BOISE — A camera inside the Mountain West office probably would have shown commissioner Craig Thompson dancing and celebrating Friday morning.
After weeks of speculation and rumors about teams potentially leaving the Mountain West to join the American Athletic Conference, all 12 teams in the league confirmed to Thompson they would be staying.
Multiple reports including one from CBS Sports earlier this week said Air Force and Colorado State were heavily weighing an offer to join the AAC. Boise State and San Diego State also were courted by the AAC, according to reports, but weren’t as interested in leaving — at least right now.
Boise State athletic director Jeramiah Dickey acknowledged in a statement Friday there were ‘opportunities’ out there, but said the school remains committed to the Mountain West.

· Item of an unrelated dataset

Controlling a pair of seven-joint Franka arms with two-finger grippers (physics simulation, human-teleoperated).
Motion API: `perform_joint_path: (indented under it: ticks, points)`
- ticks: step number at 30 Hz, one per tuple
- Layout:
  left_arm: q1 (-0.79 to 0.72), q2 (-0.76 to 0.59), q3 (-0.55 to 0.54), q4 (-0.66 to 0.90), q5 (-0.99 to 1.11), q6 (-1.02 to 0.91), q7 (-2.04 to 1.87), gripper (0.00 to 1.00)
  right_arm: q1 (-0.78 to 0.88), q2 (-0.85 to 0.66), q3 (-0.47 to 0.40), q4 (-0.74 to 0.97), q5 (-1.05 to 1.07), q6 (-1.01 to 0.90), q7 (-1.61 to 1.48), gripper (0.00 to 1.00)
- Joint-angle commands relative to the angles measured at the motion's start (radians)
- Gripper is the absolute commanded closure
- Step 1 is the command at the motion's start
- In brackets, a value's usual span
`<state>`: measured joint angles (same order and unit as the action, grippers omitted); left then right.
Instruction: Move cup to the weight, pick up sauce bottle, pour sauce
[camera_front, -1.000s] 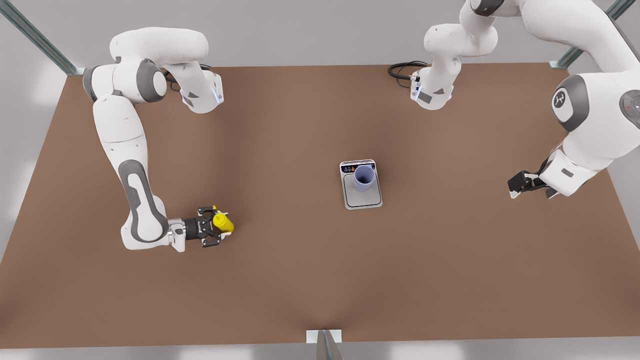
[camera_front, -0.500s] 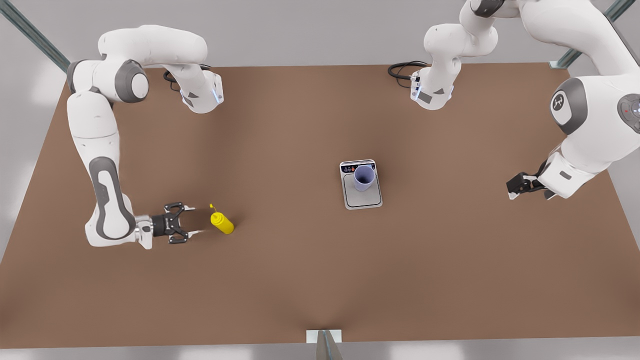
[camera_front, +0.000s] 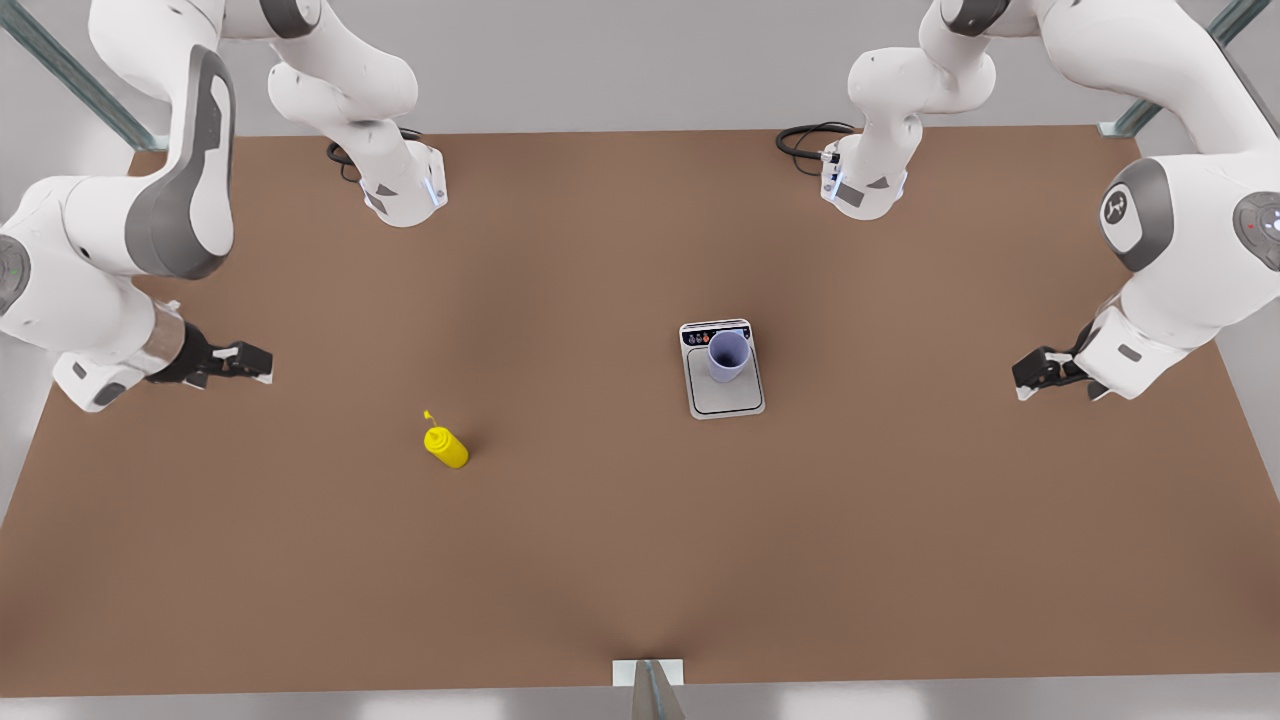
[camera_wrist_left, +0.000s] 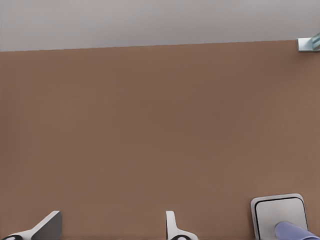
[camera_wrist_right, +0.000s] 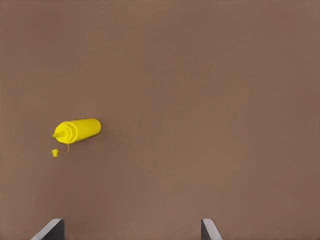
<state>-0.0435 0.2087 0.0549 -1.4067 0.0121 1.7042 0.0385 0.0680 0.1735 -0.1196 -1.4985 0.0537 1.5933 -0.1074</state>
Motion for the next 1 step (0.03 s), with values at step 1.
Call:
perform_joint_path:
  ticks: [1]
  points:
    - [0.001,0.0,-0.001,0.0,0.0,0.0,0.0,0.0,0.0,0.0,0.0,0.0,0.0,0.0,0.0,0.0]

“I have consistently stated since arriving at Boise State that our institution is a proud member of the Mountain West, but we will always do our due diligence in regards to what is best for our department and University,” Dickey said. “While our on-field successes and positive trajectory of the University have created opportunities for us, we remain committed to the Mountain West.

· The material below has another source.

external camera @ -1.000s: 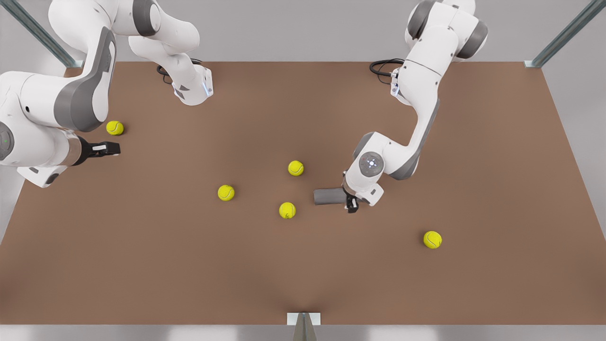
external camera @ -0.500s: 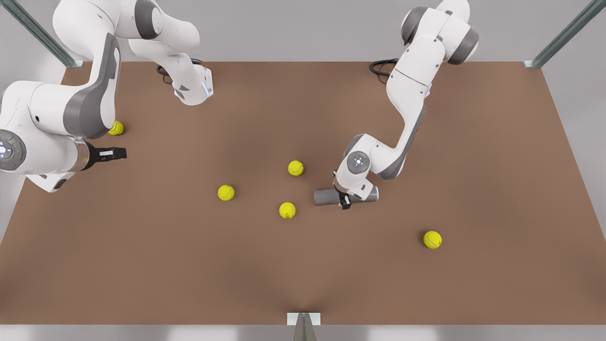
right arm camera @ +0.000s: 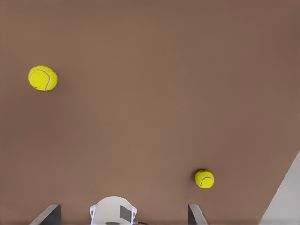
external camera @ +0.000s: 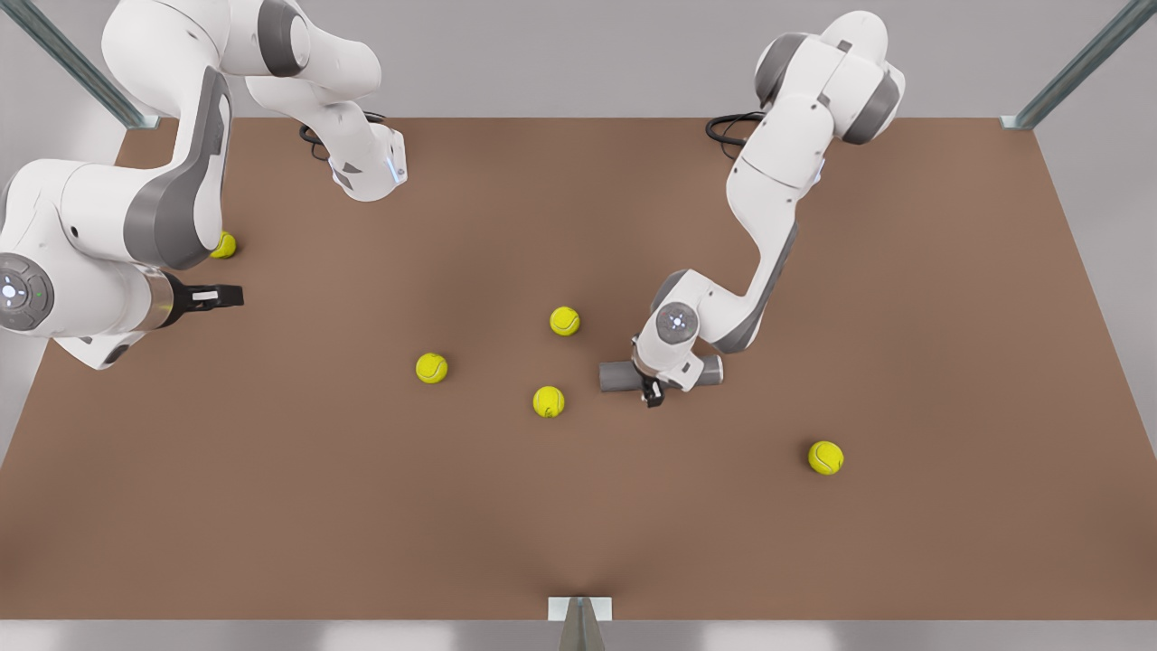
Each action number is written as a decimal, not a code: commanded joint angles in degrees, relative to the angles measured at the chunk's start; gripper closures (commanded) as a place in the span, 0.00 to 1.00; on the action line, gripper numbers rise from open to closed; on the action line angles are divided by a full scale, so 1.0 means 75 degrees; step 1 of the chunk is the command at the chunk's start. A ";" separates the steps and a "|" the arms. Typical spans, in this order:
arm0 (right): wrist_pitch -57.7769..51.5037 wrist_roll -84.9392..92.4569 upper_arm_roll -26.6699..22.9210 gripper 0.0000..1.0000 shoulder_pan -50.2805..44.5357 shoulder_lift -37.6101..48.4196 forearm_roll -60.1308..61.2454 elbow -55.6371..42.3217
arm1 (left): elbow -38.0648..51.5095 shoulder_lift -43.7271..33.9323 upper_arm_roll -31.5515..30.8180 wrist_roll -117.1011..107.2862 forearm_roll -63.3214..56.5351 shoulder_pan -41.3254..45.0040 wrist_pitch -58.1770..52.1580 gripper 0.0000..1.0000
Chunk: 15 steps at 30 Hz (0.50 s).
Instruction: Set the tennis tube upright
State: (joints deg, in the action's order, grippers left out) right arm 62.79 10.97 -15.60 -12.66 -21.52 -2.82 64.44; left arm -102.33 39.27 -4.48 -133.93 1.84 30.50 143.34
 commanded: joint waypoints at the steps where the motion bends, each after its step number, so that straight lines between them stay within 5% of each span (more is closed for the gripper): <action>1: -0.0005 -0.0127 -0.0007 0.00 0.0000 0.0010 0.0002 -0.0002 | 0.0027 0.0038 0.0000 0.0315 0.0024 -0.0001 0.0188 0.04; 5: -0.0005 -0.0127 -0.0007 0.00 0.0000 -0.0002 0.0013 -0.0002 | 0.0062 0.0073 0.0000 0.0315 0.0024 -0.0012 0.0188 0.18; 15: -0.0005 -0.0104 -0.0006 0.00 0.0000 -0.0013 0.0013 -0.0002 | 0.0062 0.0096 0.0011 0.0362 0.0012 -0.0036 0.0177 0.31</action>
State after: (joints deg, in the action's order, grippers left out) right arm 62.79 10.52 -15.53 -12.65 -21.67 -2.71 64.41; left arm -101.88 40.03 -4.40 -132.25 2.12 30.23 144.62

“We will continue to work closely with our fellow members to strengthen and enhance the league as the landscape of intercollegiate athletics continues to evolve.”
Multiple reports say Boise State is waiting for a potential invite to join the Big 12 Conference, which could happen when Oklahoma and Texas end up leaving to join the SEC.
The Broncos wouldn’t have gained much by joining the AAC, which is severely watered down with the departures of UCF, Houston and Cincinnati to the Big 12.
The AAC is searching for replacements for those three, but now will have to add from Conference USA or the Sun Belt.
Staying intact at 12 teams makes the Mountain West the top Group of 5 conference moving forward, which could help Boise State’s chances of landing in a New Year’s Six bowl game or an expanded College Football Playoff.
“The success and positive trajectories of our respective members have created opportunities for many of our universities, yet we collectively believe in the strength and shared spirit of the Mountain West and in the future possibilities for our Conference,” the Mountain West said in a statement.
“Close collaboration will continue as we identify the best path forward for the Mountain West within the evolving landscape of intercollegiate athletics. That will include aggressively pursuing strategic initiatives and amplifying our collective brand.”
The Mountain West referred to itself as “the nation’s top Non-Autonomy Five conference” in the release. And it’s hard to argue after Friday’s news.
But things could and likely will change at some point in the future. And it all hinges on Boise State and whether or not an invitation to join the Big 12 comes in the next few years.
“Boise State is committed to excellence in all aspects of our University, including our athletics programs, and our commitment to — and investment in — our student-athletes, coaches and staff will only grow stronger,” Dickey said.
“We will not rest on our past successes. We will continue to build upon them in order to achieve epic results.”